● TRY IT
Word for word, copy out the entries below, but not the pictures in them.

● EXCERPTED RECORDS

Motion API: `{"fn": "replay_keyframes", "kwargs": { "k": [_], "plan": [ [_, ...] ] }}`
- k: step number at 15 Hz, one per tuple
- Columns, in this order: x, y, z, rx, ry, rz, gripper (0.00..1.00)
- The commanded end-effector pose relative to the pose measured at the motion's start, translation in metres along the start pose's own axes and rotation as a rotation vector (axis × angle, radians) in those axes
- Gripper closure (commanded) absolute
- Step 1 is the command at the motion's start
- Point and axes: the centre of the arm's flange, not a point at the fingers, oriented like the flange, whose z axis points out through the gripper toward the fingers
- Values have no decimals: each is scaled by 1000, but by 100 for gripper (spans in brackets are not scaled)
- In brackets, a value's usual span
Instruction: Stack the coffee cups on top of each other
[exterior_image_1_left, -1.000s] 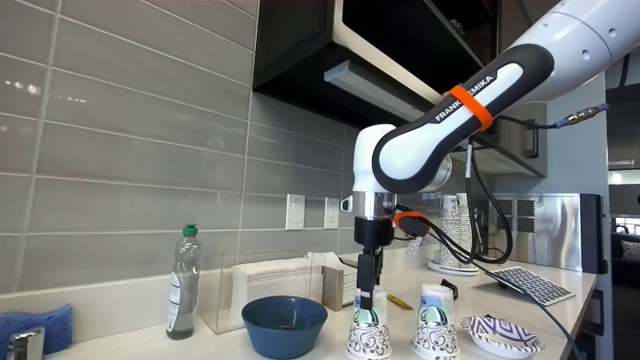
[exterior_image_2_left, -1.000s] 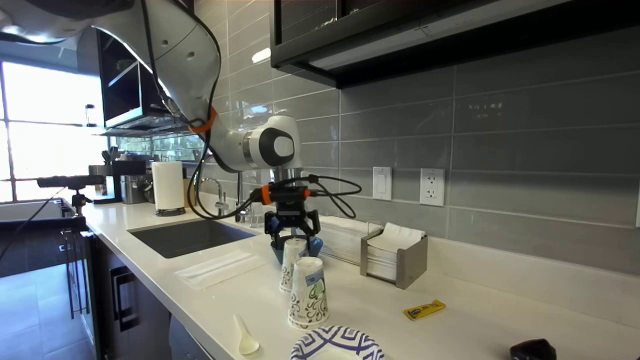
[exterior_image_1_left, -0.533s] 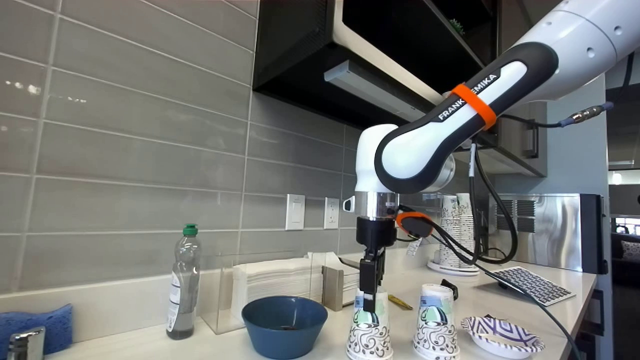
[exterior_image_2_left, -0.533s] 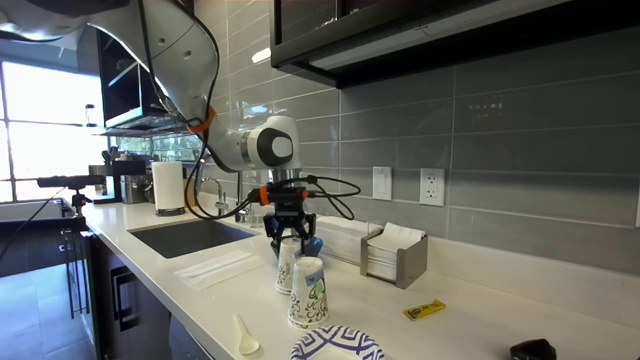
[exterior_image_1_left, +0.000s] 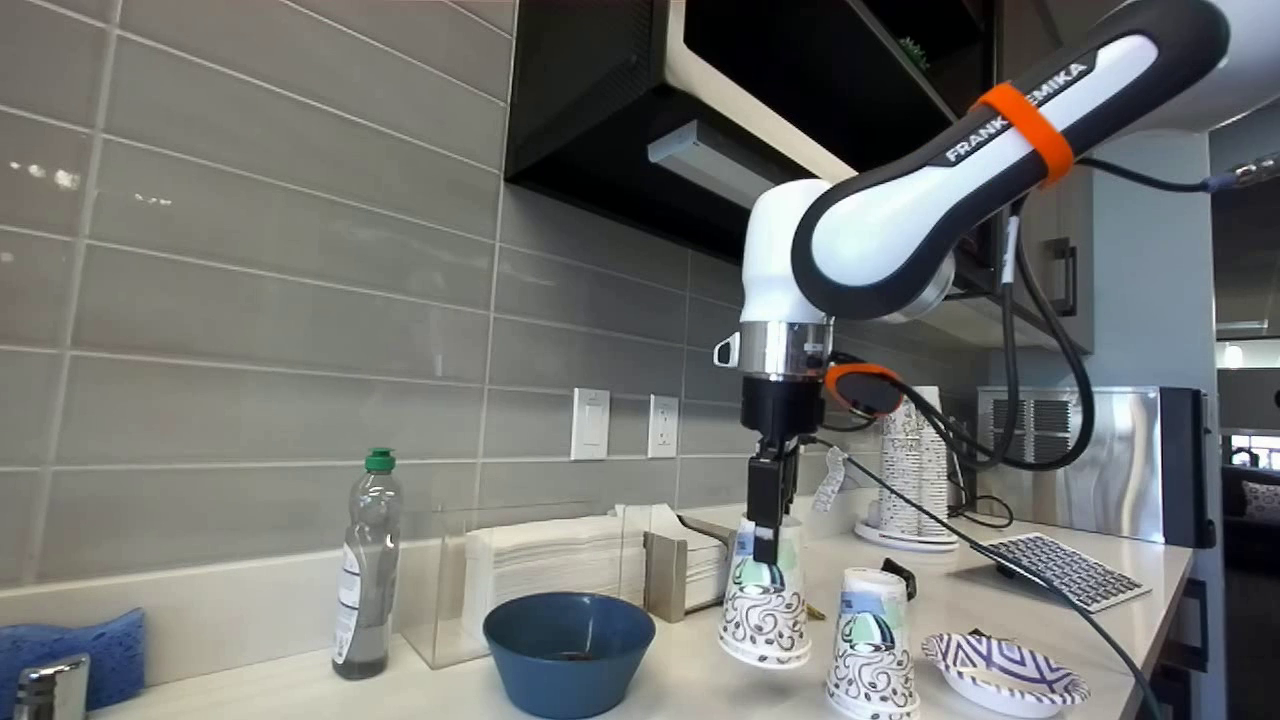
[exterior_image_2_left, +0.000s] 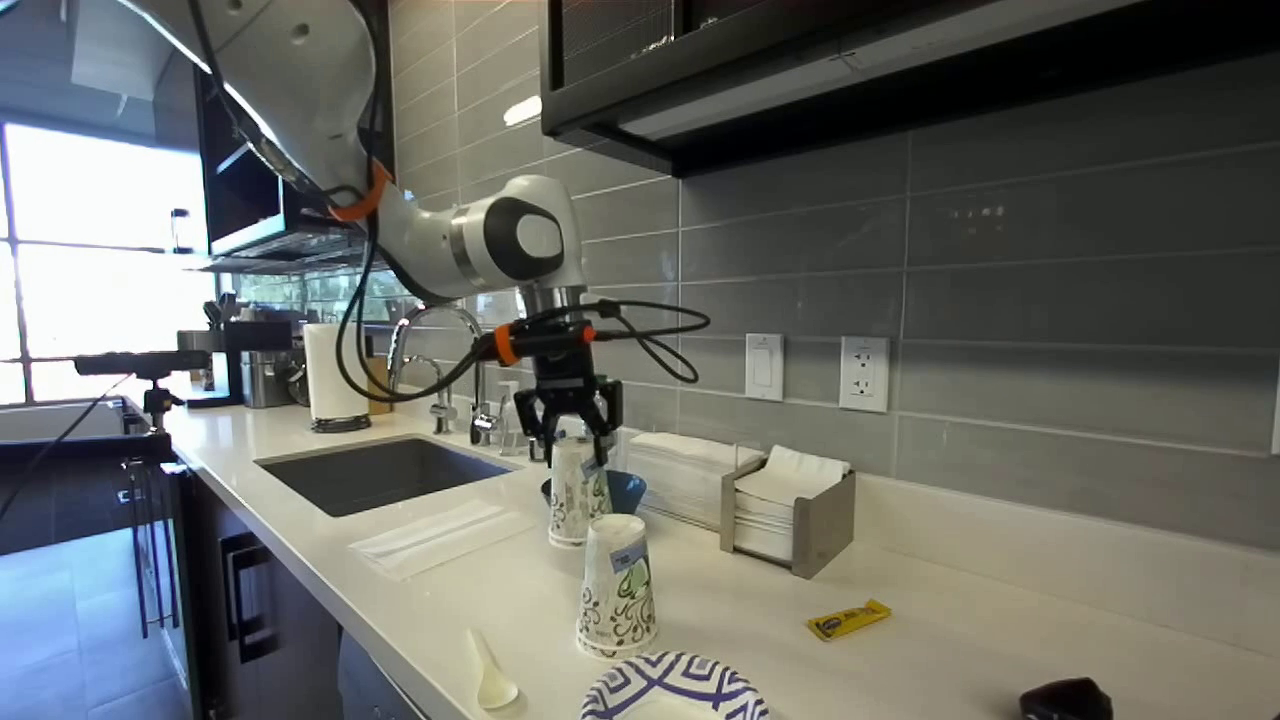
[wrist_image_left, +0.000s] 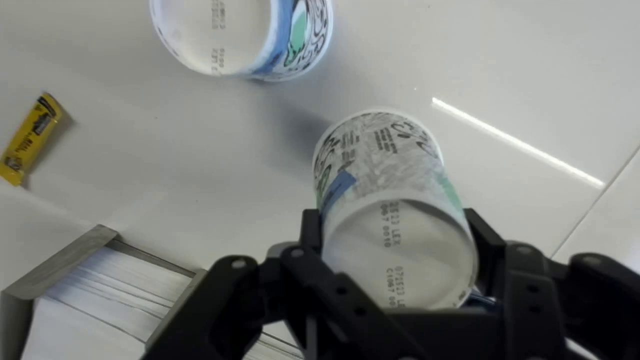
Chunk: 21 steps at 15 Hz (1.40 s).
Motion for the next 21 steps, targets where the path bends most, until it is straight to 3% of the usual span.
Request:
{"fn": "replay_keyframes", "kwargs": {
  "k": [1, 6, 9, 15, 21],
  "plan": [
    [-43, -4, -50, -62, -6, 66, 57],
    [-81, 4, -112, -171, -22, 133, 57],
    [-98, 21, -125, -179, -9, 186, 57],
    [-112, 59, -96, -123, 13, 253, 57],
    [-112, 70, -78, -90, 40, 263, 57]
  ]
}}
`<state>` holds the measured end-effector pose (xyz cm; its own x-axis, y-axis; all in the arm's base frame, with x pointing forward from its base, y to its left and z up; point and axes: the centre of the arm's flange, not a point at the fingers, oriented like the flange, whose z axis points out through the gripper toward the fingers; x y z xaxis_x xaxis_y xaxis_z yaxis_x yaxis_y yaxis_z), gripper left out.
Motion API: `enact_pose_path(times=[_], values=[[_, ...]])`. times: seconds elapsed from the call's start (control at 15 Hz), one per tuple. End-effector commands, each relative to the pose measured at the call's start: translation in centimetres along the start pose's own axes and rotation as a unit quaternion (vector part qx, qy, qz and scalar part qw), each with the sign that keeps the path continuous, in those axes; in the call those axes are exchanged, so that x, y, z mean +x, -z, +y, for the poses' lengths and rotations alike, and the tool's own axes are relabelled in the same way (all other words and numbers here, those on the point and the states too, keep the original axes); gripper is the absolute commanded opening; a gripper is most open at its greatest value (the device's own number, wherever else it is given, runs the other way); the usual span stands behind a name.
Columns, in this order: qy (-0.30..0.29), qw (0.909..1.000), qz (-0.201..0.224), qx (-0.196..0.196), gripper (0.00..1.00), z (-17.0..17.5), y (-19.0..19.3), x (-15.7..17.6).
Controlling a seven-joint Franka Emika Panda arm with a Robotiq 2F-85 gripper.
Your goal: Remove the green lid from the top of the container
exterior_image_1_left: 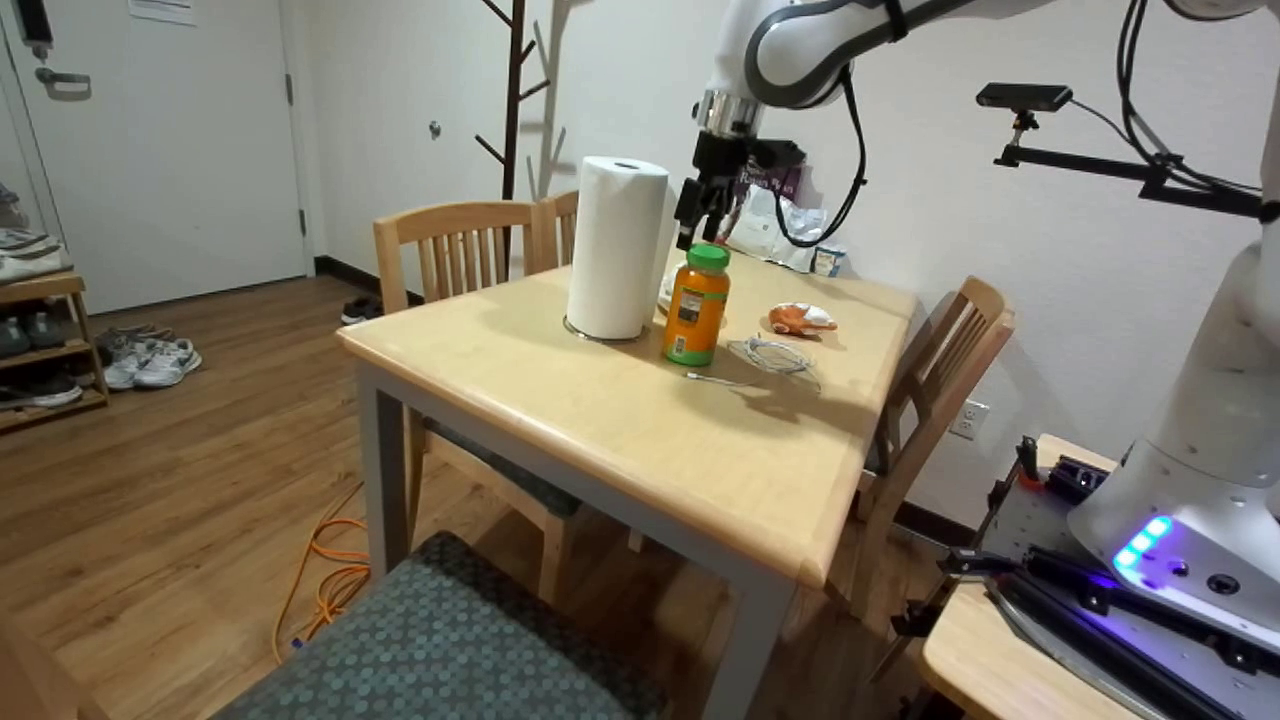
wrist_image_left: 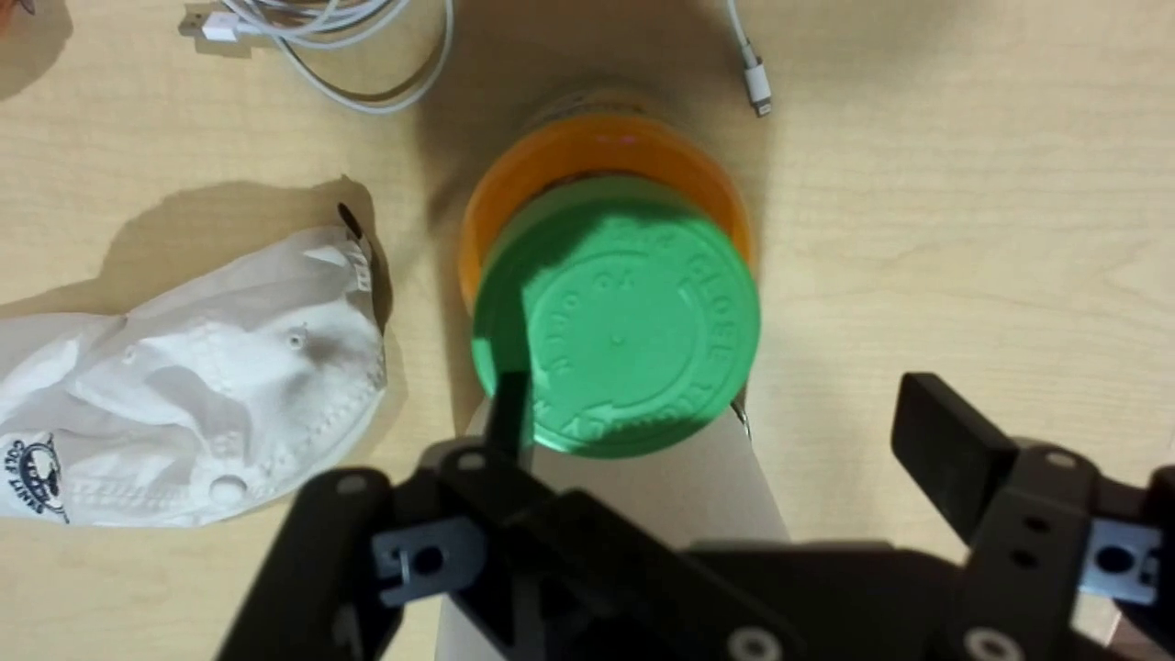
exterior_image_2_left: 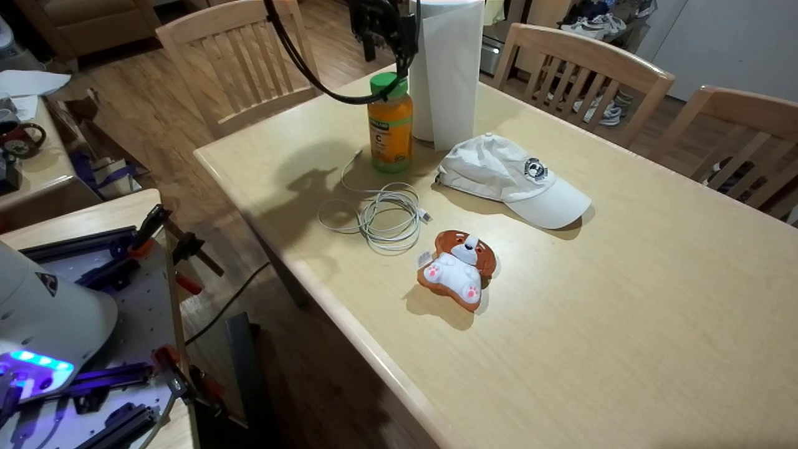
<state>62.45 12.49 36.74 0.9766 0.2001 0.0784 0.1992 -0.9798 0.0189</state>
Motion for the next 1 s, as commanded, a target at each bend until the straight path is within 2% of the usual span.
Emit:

● ANSWER BELOW
Motion API: `{"fn": "replay_keyframes", "kwargs": { "k": [_], "plan": [ [_, ...] ] }}`
- k: step number at 15 Hz, one per tuple
- Columns, in this order: x, y, z, rx, ry, rz, gripper (0.00..1.00)
- The commanded end-effector pose relative to the pose measured at the motion's start, translation in metres along the start pose's own axes and rotation as a rotation vector (axis × angle, radians) in those axes
- Gripper closure (commanded) absolute
- Step 1 is the command at the motion's start
- Point and axes: the centre of the arm's flange, not a point at the fingers, oriented like the flange, whose z axis points out through the gripper toward the fingers
- Values have no decimals: each is scaled by 1000, but by 100 for gripper (spans in brackets are not scaled)
- In brackets, a value's usual span
Instruction: Stack the coffee cups on top of each other
[exterior_image_1_left, -1.000s] 
[exterior_image_2_left, -1.000s] 
[exterior_image_1_left, -0.533s] 
[exterior_image_2_left, -0.533s] 
[exterior_image_1_left, +0.000s] 
[exterior_image_2_left, +0.000s] 
[wrist_image_left, +0.000s] 
Chunk: 21 steps at 15 Hz (1.40 s).
Motion for the next 21 steps, targets where the path bends most, until it is straight to 3% of the usual span.
Request:
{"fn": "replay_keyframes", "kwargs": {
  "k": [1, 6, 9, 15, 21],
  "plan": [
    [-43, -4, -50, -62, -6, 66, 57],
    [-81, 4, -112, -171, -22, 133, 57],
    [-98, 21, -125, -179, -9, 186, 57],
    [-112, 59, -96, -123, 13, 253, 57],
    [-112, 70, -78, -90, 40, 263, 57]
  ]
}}
`<state>` holds the measured end-effector pose (xyz cm; its own x-axis, y-axis; all in the arm's base frame, with x pointing forward from its base, y to its left and z up; point and axes: the centre of the arm's flange, not a point at the fingers, oriented like the flange, whose z axis points out through the gripper toward the fingers; x y z xaxis_x xaxis_y xaxis_z yaxis_x yaxis_y yaxis_z), gripper left out.
Motion API: `enact_pose_path(times=[_], values=[[_, ...]])`. times: seconds elapsed from the call's start (control at 15 Hz), one per tuple. End-effector commands, each relative to the pose measured at the call's start: translation in centimetres along the start pose's own axes and rotation as a unit quaternion (vector part qx, qy, qz and scalar part qw), each with the sign that keeps the path continuous, in those axes; in the call those axes are exchanged, so that x, y, z mean +x, -z, +y, for the poses' lengths and rotations alike, and the tool's own axes are relabelled in the same way (all other words and numbers here, those on the point and the states too, keep the original axes); gripper is the absolute commanded opening; a gripper is most open at its greatest value (the device's own number, wherever else it is given, runs the other way); the usual span stands behind a name.
Columns, in this order: qy (-0.30..0.29), qw (0.909..1.000), qz (-0.201..0.224), qx (-0.196..0.196), gripper (0.00..1.00), z (-17.0..17.5), y (-19.0..19.3), x (-15.7..17.6).
Controlling a seven-joint Franka Emika Panda arm with a Robotiq 2F-85 gripper.
Your goal: Remove the green lid from the top of the container
exterior_image_1_left: 
wrist_image_left: 
exterior_image_2_left: 
<state>62.45 12.49 36.74 0.9766 0.2001 0.0784 0.1992 -0.9798 0.0189</state>
Motion for the next 1 s, as commanded, a target at each bend until the straight path is within 2% of the usual span.
Emit:

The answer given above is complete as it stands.